Trocando em miúdos, quando se calculava o valor do tributo de PIS e COFINS, que nada mais é do que um percentual sobre o faturamento da empresa, nesse faturamento estava também o valor do ICMS que estava embutido na Nota Fiscal.

Ou seja, pagava-se imposto sobre imposto, o que claramente trata-se de uma ilegalidade.

Entretanto, apesar de simples à primeira vista, esta matéria levou anos sendo analisada e julgada, pois como é sabido envolve não só questões jurídicas mas também questões econômicas capazes de gerar um impacto brutal nos cofres da União.

Na decisão proferida pelo STF, foi decidido que o ICMS a ser expurgado será o constante das notas fiscais, o destacado, e não o efetivamente recolhido.

Como o ICMS destacado não deve ser utilizado na base de cálculo do PIS e da Cofins, todos os contribuintes que ingressaram em juízo passam a ter o direito de calcular o tributo sem o valor do ICMS.

O STF aplicou os efeitos da repercussão geral a esta decisão (Tema 69),  vinculando todo o Poder Judiciário, porém não há uma definição com relação a quem não entrou com uma medida judicial, enquanto não houver alguma norma regulando a matéria.

Nesse momento, o mais seguro aos contribuintes que ainda não ingressaram com ação própria é procurar a justiça imediatamente.

Com relação ao período do qual pode se buscar o ressarcimento, o STF aplicou a modulação aos efeitos da decisão, estabelecendo como parãmetro a data de 15 de março de 2017, quando ocorreu o julgamento inicial da ação apreciada pelo STF.

Os contribuintes que ingressaram com ações antes dessa data devem receber a devolução do que foi pago a maior incluindo o período de cinco anos anteriores à data do ingresso da ação. Assim, quem iniciou a ação em 2011, receberá a devolução referente aos cinco anos anteriores.

Os contribuintes que ingressaram com ações após 15 de março de 2017 só receberão a devolução no máximo até essa data. Exemplificando, quem propôs a ação em 2020 terá a compensação até 2017.

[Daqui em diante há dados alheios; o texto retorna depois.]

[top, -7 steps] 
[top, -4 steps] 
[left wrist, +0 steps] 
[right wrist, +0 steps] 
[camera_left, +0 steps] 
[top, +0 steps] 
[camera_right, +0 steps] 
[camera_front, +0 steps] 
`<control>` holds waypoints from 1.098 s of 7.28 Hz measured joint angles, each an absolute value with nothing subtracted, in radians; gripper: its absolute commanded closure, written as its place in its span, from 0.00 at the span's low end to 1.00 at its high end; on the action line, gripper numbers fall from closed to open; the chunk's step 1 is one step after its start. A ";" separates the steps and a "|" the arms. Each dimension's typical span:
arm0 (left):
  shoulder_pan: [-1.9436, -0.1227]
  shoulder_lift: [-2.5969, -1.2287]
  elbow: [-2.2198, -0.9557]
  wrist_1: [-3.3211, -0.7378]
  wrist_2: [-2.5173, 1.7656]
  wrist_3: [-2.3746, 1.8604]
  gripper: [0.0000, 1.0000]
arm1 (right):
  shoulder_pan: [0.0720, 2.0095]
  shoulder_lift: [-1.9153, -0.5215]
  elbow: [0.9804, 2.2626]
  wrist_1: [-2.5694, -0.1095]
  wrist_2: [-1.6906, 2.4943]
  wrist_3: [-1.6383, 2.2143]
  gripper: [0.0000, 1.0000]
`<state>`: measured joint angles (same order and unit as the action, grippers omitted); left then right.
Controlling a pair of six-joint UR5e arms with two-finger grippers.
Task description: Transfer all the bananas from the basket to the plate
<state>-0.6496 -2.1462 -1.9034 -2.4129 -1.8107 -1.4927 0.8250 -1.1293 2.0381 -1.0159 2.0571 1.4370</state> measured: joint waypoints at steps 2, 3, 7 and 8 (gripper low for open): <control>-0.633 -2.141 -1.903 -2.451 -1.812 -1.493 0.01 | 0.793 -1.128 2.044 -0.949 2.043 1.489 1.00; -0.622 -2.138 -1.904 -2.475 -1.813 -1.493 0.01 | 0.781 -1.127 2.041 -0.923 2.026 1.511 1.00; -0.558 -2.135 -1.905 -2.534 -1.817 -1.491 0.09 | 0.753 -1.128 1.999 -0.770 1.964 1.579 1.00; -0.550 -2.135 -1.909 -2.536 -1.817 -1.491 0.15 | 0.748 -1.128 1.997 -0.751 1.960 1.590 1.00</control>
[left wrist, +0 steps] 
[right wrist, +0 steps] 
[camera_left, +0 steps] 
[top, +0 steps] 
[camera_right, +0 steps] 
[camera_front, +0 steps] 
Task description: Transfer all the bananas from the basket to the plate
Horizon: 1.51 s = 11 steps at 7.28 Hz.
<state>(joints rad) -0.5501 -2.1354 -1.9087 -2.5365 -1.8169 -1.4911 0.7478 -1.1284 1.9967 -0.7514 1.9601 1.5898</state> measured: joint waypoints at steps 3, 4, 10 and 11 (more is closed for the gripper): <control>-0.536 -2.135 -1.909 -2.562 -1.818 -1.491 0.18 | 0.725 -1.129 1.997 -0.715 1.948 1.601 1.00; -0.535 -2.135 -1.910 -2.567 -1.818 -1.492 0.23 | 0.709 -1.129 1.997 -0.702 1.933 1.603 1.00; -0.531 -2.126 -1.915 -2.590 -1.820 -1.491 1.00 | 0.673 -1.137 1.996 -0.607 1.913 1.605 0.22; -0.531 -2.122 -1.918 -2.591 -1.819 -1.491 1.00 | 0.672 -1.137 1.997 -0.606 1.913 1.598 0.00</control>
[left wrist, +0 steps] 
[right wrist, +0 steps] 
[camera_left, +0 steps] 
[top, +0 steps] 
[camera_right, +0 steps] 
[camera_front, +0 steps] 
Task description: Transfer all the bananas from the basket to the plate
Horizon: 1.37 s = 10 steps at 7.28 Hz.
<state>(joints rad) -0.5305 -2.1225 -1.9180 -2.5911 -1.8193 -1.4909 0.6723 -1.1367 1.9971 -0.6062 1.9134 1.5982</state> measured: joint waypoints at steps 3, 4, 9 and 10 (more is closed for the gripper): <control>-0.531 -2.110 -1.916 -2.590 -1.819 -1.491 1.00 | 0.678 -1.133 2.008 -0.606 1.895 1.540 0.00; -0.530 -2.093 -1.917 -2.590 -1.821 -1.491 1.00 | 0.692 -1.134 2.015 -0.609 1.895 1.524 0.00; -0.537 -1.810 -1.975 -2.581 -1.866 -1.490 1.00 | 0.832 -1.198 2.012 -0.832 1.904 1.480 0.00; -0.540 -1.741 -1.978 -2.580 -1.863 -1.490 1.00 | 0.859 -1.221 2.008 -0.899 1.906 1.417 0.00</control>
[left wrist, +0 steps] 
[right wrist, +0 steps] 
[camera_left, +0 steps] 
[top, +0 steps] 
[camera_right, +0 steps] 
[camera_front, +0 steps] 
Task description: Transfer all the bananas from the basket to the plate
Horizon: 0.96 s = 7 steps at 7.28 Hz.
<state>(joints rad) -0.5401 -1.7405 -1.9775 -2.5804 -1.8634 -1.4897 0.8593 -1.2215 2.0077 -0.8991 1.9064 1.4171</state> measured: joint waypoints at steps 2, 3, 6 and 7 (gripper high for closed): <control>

Portanto, se a empresa já entrou com a ação, deve imediatamente deixar de pagar o PIS e a Cofins com a incidência do ICMS na base de cálculo, e através do sistema da Receita Federal (Per/Dcomp),se creditar do que pagou a maior, conforme as normas regulamentares desse órgão.

As empresas que ainda não ingressaram em juízo em busca de seus direitos, devem fazê-lo imediatamente, para deixar de pagar nas suas transações quotidianas o Pis e a Cofins tendo o ICMS em sua base de cálculo, e ser ressarcida do que pagou a maior, limitada a retroação a data de 15 de março de 2017.